Take the material below and restate it word for word, stopping after the line in which "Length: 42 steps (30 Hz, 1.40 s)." occurs.

◆ Record extracts:
* * *

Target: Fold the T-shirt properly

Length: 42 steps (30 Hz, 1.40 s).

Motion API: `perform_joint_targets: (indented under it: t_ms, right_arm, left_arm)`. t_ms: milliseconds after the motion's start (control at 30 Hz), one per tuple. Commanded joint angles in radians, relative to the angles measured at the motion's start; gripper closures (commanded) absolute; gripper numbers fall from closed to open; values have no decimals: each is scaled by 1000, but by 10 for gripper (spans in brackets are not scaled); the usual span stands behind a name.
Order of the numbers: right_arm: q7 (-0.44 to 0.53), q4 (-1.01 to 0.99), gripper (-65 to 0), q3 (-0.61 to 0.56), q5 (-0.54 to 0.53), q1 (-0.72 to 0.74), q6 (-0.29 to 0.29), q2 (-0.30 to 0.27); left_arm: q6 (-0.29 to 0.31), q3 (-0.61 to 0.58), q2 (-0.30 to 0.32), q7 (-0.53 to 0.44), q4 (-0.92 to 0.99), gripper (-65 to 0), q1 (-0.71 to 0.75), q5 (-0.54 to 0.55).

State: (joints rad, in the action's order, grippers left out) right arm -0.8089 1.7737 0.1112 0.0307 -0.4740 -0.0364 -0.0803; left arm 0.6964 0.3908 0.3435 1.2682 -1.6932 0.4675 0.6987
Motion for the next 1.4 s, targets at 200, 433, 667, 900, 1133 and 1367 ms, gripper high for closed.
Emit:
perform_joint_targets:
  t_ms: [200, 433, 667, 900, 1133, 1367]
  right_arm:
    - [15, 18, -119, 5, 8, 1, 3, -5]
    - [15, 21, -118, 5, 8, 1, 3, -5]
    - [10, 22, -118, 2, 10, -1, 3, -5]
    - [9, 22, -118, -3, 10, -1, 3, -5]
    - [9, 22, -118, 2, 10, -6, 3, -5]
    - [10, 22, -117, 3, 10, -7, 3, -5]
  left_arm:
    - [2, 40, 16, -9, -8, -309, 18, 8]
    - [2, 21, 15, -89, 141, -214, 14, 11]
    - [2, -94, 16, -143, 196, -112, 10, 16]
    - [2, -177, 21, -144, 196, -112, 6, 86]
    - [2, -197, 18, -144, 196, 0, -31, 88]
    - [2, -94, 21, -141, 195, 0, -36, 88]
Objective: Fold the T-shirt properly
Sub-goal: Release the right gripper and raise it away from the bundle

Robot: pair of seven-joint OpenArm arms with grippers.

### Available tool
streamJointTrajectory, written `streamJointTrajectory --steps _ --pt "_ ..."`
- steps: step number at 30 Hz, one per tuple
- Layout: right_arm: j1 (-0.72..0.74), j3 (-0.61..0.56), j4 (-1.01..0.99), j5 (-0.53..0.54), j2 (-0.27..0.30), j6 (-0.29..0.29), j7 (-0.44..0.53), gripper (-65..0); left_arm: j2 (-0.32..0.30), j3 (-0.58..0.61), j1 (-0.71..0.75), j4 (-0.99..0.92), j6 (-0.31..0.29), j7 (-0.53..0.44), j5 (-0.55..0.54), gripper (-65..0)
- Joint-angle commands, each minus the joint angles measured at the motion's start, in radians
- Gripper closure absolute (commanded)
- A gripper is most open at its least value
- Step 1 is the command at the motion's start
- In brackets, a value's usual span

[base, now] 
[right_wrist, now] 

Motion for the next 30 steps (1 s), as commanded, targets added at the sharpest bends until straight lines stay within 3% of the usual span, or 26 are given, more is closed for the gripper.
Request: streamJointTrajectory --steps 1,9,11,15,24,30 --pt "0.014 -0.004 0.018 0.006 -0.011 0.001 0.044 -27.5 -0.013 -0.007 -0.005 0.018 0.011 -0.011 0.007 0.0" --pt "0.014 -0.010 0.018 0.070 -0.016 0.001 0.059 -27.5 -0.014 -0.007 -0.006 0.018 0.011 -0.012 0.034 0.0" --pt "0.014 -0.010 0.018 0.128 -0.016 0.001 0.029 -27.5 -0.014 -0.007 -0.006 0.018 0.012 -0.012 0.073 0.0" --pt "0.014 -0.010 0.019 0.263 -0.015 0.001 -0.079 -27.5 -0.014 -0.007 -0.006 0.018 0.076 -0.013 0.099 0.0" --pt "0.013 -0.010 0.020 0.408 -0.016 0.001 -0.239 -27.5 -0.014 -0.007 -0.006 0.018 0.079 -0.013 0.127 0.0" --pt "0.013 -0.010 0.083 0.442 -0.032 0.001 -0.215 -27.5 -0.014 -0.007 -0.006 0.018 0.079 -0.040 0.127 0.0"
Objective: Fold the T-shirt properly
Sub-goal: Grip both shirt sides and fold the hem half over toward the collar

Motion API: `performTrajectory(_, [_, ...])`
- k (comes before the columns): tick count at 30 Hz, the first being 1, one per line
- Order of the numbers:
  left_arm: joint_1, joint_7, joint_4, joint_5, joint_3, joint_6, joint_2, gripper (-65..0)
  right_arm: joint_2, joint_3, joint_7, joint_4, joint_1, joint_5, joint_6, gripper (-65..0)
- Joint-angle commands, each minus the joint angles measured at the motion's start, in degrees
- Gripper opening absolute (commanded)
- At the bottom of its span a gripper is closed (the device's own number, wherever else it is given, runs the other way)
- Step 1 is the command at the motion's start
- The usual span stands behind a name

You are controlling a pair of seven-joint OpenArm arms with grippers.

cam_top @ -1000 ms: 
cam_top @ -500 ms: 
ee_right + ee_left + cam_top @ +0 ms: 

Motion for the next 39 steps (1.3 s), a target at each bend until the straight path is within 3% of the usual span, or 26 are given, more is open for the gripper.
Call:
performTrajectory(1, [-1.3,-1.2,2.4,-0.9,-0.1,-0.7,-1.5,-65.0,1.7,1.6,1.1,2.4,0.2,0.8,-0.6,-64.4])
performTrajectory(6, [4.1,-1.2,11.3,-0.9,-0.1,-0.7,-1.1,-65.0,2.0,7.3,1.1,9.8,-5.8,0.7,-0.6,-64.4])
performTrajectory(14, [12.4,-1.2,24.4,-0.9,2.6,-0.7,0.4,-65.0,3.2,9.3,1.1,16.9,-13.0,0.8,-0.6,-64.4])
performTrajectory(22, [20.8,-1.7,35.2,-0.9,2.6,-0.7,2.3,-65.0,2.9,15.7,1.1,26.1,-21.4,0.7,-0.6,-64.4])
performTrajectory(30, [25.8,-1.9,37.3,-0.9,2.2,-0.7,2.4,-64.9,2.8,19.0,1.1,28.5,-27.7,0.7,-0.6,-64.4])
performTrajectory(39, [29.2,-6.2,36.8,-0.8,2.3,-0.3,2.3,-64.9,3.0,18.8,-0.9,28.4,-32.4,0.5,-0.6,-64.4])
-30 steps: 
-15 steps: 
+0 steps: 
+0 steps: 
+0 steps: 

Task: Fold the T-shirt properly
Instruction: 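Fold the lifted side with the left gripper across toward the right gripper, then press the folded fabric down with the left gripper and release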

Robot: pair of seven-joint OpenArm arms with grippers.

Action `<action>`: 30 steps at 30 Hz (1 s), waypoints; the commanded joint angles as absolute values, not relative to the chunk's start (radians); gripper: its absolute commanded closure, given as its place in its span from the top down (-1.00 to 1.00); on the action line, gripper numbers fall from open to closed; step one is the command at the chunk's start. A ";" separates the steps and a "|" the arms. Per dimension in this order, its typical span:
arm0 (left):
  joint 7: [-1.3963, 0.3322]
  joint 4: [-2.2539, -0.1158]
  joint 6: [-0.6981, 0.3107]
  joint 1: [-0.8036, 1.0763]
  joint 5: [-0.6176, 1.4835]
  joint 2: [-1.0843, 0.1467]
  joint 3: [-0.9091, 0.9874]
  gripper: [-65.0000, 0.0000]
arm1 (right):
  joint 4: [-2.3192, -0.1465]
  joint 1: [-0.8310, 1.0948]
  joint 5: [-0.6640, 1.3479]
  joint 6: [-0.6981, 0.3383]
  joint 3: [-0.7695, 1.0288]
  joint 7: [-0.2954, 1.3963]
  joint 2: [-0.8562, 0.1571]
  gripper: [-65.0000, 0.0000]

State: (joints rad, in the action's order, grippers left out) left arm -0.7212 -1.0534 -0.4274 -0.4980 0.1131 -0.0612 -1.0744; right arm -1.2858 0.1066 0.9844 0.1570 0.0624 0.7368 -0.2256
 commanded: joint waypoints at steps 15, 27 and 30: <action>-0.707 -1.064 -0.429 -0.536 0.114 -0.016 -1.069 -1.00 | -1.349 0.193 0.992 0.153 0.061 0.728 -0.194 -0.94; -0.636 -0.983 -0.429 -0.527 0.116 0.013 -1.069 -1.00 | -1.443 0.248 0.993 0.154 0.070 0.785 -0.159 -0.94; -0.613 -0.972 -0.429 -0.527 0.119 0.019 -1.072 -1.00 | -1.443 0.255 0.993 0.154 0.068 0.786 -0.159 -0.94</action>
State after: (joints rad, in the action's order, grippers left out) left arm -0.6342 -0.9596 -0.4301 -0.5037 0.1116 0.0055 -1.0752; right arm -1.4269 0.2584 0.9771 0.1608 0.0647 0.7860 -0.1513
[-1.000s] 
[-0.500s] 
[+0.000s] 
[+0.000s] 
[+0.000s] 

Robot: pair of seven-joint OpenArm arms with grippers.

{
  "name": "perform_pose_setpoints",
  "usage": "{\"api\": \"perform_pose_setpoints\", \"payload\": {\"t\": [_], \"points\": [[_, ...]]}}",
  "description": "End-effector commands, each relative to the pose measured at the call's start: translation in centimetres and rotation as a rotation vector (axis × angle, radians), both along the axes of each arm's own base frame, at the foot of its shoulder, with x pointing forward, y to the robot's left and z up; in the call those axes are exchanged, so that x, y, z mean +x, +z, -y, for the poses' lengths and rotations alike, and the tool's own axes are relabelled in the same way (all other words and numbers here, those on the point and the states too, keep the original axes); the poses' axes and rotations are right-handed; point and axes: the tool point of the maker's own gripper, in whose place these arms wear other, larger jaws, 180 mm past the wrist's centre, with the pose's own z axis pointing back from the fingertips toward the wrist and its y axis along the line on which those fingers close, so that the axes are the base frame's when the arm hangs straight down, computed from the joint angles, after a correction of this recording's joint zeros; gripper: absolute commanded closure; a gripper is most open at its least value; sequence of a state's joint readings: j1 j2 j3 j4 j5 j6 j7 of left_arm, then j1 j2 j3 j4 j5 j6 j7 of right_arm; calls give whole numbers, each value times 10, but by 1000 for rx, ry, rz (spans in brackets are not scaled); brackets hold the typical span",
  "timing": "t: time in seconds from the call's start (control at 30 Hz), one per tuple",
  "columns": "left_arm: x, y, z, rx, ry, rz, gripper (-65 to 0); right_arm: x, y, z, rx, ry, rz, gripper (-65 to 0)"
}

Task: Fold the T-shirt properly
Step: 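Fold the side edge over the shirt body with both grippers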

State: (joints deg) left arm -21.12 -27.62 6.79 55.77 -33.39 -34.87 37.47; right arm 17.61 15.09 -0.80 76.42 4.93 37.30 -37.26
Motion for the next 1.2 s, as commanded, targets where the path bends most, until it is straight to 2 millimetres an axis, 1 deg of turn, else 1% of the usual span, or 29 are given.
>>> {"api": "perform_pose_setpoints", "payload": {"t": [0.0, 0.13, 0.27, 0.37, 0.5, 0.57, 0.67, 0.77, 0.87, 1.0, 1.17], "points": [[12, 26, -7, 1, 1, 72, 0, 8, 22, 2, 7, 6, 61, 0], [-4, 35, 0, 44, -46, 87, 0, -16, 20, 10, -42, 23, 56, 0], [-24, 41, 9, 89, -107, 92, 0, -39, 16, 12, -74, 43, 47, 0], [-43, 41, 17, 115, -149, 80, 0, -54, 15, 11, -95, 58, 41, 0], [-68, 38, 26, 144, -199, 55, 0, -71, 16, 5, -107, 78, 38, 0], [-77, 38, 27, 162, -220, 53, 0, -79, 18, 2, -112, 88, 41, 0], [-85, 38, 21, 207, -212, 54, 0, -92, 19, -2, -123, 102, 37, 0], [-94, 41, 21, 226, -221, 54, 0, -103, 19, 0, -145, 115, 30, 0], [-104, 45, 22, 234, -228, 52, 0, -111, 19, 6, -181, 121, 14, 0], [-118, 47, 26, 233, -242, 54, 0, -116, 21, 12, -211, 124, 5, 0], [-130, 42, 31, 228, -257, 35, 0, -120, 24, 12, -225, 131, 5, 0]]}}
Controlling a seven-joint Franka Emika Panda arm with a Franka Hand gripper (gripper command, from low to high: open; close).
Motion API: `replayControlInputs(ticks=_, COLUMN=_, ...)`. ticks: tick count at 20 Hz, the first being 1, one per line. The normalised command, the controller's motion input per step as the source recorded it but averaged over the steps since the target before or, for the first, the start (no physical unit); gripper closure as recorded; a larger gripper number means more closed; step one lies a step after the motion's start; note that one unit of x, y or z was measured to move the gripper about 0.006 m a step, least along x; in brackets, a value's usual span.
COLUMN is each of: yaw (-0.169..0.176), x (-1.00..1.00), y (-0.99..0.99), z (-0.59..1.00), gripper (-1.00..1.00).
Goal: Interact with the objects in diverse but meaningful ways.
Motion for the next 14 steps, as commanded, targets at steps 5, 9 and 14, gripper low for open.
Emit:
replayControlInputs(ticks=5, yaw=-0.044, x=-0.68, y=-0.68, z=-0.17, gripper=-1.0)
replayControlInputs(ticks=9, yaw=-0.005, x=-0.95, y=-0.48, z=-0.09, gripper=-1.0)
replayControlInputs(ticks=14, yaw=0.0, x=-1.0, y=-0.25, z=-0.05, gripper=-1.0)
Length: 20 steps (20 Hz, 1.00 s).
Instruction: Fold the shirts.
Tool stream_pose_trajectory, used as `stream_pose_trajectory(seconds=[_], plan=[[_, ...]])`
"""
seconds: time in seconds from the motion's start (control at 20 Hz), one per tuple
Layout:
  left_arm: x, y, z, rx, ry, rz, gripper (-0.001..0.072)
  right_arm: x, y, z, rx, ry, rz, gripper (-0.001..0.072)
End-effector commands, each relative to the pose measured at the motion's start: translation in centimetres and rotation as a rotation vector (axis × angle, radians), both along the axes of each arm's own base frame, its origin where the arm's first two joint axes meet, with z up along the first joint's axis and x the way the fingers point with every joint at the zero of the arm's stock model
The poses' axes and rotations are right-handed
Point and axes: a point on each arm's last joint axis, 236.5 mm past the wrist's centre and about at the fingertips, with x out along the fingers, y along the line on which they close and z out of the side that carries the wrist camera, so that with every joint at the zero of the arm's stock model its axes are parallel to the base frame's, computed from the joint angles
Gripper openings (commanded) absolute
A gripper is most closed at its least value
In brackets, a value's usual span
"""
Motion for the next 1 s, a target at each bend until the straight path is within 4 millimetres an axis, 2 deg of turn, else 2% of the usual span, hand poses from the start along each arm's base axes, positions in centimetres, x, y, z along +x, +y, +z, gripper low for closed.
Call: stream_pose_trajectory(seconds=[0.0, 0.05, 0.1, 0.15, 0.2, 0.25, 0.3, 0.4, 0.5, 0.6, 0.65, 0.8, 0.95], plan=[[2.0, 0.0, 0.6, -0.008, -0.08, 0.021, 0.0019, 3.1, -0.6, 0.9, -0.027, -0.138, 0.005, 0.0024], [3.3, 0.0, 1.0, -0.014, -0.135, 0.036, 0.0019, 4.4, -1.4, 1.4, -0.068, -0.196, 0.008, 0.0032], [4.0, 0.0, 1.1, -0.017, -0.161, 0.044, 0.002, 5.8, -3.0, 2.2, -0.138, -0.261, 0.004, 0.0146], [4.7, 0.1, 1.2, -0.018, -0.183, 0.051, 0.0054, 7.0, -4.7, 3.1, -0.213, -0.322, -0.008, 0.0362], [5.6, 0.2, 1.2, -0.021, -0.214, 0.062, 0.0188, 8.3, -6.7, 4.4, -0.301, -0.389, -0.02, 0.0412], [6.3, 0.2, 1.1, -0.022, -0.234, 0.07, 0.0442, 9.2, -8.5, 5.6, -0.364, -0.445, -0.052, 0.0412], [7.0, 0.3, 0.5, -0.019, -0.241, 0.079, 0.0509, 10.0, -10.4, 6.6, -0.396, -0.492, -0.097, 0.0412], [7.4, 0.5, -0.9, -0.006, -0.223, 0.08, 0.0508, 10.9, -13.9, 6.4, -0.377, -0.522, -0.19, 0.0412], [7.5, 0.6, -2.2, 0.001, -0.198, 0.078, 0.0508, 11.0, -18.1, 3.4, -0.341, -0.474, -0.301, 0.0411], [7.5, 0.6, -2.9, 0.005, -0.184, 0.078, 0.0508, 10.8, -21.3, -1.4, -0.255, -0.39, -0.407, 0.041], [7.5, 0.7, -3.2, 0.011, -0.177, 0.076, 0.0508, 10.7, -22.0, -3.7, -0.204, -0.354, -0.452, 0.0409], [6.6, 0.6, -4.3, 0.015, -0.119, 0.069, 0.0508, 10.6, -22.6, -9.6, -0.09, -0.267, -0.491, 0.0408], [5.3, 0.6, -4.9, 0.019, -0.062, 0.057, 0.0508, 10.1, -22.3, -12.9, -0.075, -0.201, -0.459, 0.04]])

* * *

◆ Expected answer:
Target: Fold the T-shirt properly

Length: 42 steps (30 Hz, 1.40 s).

This exercise is now finished, and nothing remains to add.